• _WORK TO BE COMPLETED_:
Below are some entries; state how many of their lines include the word "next" and give no more than that number.
----- INFORMATION PROVIDED -----
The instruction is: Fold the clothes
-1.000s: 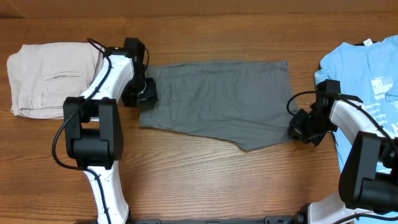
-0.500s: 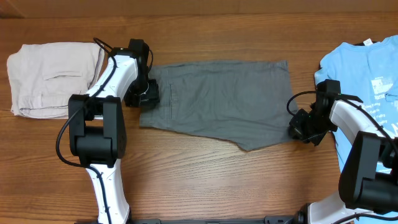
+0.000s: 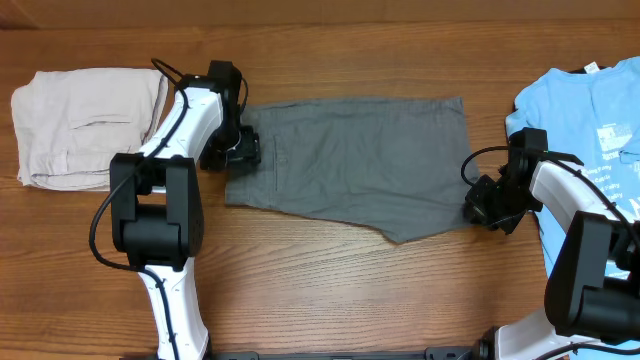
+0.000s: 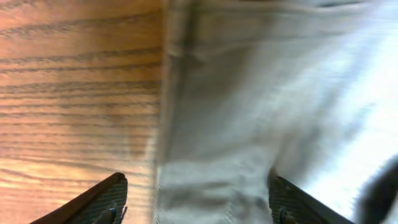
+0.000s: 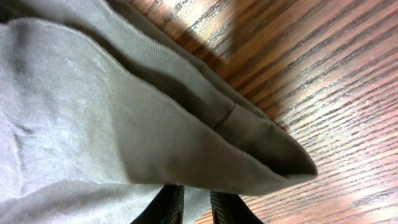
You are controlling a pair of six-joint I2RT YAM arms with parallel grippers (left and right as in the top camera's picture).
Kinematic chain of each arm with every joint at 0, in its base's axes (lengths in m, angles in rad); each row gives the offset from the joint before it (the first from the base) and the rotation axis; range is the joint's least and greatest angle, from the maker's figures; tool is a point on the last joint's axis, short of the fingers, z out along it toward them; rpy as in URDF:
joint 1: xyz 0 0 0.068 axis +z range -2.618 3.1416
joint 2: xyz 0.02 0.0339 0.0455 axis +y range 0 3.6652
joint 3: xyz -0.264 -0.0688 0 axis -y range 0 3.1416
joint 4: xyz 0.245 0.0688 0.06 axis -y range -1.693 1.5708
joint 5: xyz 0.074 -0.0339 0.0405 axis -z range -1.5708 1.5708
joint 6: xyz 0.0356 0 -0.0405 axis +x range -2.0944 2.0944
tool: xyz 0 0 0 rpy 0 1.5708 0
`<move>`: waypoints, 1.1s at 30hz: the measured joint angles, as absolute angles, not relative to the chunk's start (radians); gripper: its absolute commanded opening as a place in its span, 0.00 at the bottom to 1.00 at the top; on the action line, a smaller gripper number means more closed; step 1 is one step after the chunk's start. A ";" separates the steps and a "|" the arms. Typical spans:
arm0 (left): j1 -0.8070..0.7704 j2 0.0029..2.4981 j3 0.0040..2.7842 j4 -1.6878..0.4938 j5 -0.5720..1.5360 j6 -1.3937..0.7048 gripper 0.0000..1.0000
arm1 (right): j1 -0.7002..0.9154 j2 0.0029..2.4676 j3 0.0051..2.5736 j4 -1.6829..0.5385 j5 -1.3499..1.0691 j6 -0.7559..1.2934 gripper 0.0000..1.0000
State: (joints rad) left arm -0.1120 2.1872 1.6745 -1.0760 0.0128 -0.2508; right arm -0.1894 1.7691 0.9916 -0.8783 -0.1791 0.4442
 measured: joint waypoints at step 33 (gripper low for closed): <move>-0.118 2.136 1.538 -0.926 0.050 -0.234 0.59 | -0.189 1.767 0.992 -0.868 -0.202 0.445 0.33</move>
State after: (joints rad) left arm -0.1181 2.1365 1.5375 -0.9260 0.0498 -0.2337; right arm -0.1894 1.7672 0.9916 -0.8684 -0.2016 0.4450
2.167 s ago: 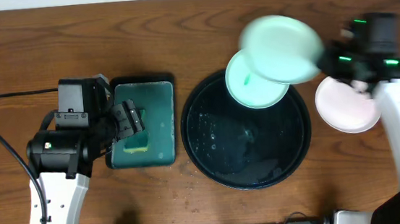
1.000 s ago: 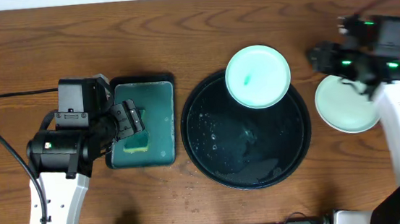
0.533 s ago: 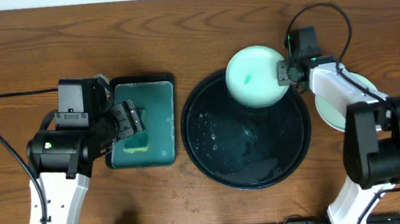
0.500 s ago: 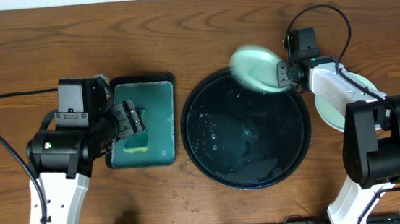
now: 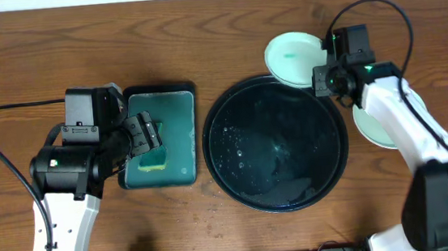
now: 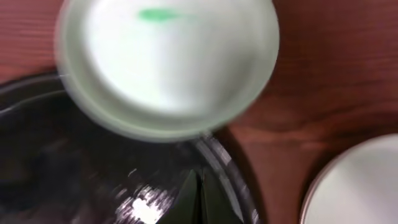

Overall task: Clean dirty plates on tray and stack at the side
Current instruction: 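Move right gripper back and drag the second pale green plate to tray center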

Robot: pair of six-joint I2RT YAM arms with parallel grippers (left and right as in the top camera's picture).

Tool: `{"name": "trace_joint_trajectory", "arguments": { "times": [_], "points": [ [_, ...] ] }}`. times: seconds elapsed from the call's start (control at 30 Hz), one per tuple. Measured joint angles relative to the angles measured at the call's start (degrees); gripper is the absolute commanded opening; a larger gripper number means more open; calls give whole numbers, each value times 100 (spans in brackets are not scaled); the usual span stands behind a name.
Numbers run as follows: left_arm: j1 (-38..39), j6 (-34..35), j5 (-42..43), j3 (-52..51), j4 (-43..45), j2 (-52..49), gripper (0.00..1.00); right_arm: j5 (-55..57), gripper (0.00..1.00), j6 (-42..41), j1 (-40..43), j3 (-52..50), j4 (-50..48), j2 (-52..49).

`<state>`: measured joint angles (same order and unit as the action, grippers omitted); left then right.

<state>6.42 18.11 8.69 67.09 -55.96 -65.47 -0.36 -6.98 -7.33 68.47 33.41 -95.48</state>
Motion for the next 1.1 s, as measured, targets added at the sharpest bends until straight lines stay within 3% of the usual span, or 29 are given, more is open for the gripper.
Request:
{"name": "trace_joint_trajectory", "arguments": {
  "times": [0.07,0.13,0.23,0.3,0.37,0.6,0.77,0.87,1.1],
  "points": [
    [0,2,0,0,0,0,82,-26,1,-2,-122,2,136,144],
    [0,2,0,0,0,0,81,-46,34,-66,-216,2,164,142],
    [0,2,0,0,0,0,81,-31,43,-411,-247,2,138,61],
    [0,2,0,0,0,0,81,-15,59,-922,-201,2,55,-2],
    [0,2,0,0,0,0,81,-7,64,-1515,-114,2,-175,-138],
    [0,2,0,0,0,0,81,-144,59,-3322,59,2,-885,-957],
    [0,0,0,0,0,0,82,-435,17,-3921,7,0,-1005,-1421],
    [0,2,0,0,0,0,81,-662,1,-3974,-4,2,-688,-1423],
    [0,2,0,0,-2,0,81,-866,1,-3320,-31,-2,584,-1036]
  ]
}}
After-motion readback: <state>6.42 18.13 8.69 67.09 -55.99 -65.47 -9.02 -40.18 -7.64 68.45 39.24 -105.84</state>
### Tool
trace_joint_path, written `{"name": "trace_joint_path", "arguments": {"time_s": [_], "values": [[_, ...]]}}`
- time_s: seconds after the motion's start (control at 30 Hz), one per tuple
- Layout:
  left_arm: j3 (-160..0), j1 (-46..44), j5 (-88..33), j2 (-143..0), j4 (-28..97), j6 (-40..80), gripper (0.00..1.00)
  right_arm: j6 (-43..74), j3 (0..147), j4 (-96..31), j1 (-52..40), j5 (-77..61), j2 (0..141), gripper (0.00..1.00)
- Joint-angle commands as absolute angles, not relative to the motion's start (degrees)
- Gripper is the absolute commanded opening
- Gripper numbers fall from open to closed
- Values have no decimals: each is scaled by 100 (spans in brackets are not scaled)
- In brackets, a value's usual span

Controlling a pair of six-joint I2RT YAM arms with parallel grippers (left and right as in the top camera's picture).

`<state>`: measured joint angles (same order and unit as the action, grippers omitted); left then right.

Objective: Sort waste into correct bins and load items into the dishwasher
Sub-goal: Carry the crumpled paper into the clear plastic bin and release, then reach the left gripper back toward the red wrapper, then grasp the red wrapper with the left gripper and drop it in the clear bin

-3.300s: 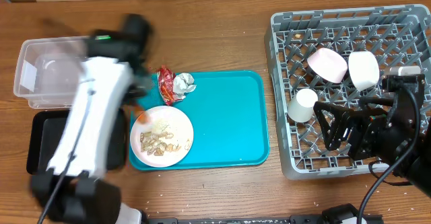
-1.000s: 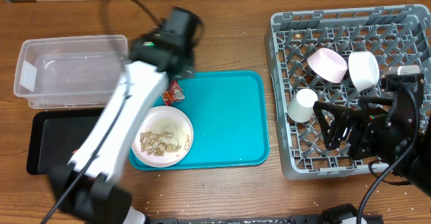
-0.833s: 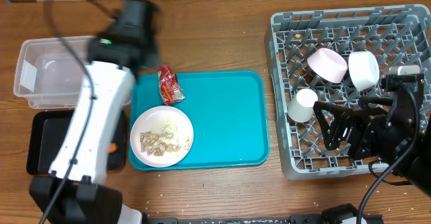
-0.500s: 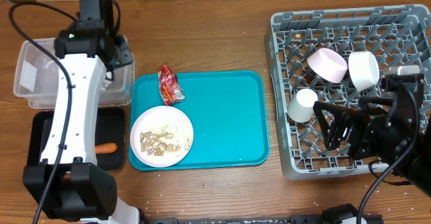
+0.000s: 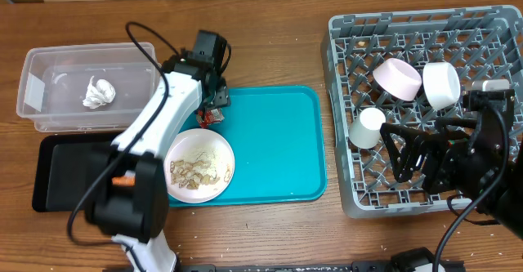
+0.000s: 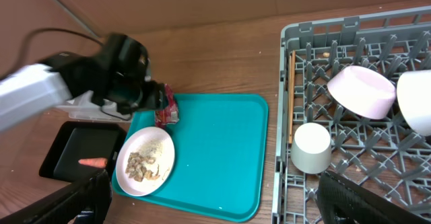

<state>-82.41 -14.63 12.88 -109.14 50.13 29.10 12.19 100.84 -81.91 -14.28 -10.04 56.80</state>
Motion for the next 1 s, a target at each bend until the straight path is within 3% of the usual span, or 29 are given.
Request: {"name": "trace_joint_path", "arguments": {"time_s": [0.0,0.1,0.27,0.37,0.6,0.8,0.83,0.97], "values": [[-8189,-1356,1542,-11325,4945,3214,74,1199,10132,-8162,-1446,-998,5669,100],[-8191,-1352,1354,-11631,4805,3100,66,1201,10132,-8162,-1446,-998,5669,100],[-8254,-1352,1013,-11684,4766,3041,17,1199,10132,-8165,-1446,-998,5669,100],[-8562,-1339,884,-11476,5074,3046,4,1199,10132,-8162,-1446,-998,5669,100],[-9900,-1125,1535,-10468,6147,2995,4,1199,10132,-8162,-1446,-998,5669,100],[-9920,-266,1861,-10245,6541,2906,4,1199,10132,-8165,-1446,-998,5669,100],[-9898,-115,1859,-10294,6547,2884,9,1199,10132,-8165,-1446,-998,5669,100],[-9896,438,1653,-10532,6466,2827,57,1199,10132,-8162,-1446,-998,5669,100]]}}
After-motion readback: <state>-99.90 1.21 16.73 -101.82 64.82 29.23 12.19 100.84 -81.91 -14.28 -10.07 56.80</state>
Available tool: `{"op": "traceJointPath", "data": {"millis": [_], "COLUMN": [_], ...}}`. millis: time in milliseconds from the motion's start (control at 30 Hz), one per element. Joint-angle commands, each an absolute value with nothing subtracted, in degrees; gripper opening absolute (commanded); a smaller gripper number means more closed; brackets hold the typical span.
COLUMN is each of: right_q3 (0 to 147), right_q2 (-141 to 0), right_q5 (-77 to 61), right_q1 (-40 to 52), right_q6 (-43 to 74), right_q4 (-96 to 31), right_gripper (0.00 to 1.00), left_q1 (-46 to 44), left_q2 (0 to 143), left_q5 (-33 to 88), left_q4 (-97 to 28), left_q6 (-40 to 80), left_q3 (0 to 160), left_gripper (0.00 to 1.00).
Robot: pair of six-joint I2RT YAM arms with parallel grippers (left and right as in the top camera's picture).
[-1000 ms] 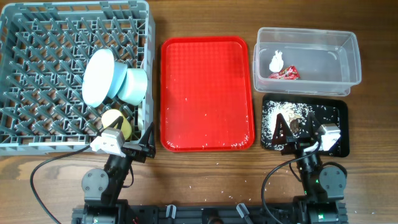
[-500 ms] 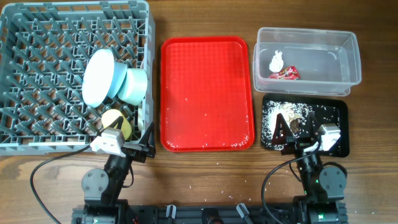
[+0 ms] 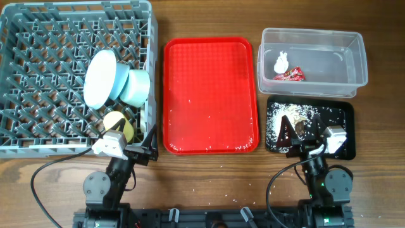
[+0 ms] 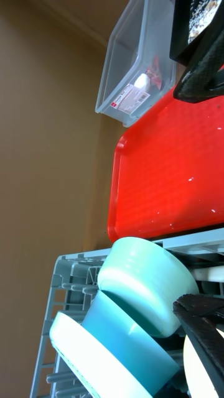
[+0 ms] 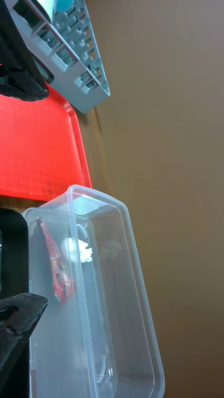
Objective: Sort waste into correct bins and load items into the dishwasher rack
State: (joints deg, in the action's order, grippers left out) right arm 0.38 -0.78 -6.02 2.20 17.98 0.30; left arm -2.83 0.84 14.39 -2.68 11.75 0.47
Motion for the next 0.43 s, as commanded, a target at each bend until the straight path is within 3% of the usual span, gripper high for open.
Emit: {"op": "traceJointPath", "data": {"millis": [0,400], "right_q3": [0.3,0.3], "right_q2": [-0.27,-0.27], "right_q5": [-6.7,-6.7], "right_q1": [2.0,2.0], "right_q6": [18.55,18.55], "right_q4": [0.54,0.54], "right_gripper": [1.0,1.0], "left_q1": [-2.39,-2.39], "left_q2": [0.49,0.49], "left_q5": [13.63,13.63], "left_q4": [-3.09,-3.09], "left_q6": [12.47,12.47], "left_q3": [0.32,0.32], "left_gripper": [1.0,1.0]}}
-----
• _OUTPUT FOR THIS TASK_:
3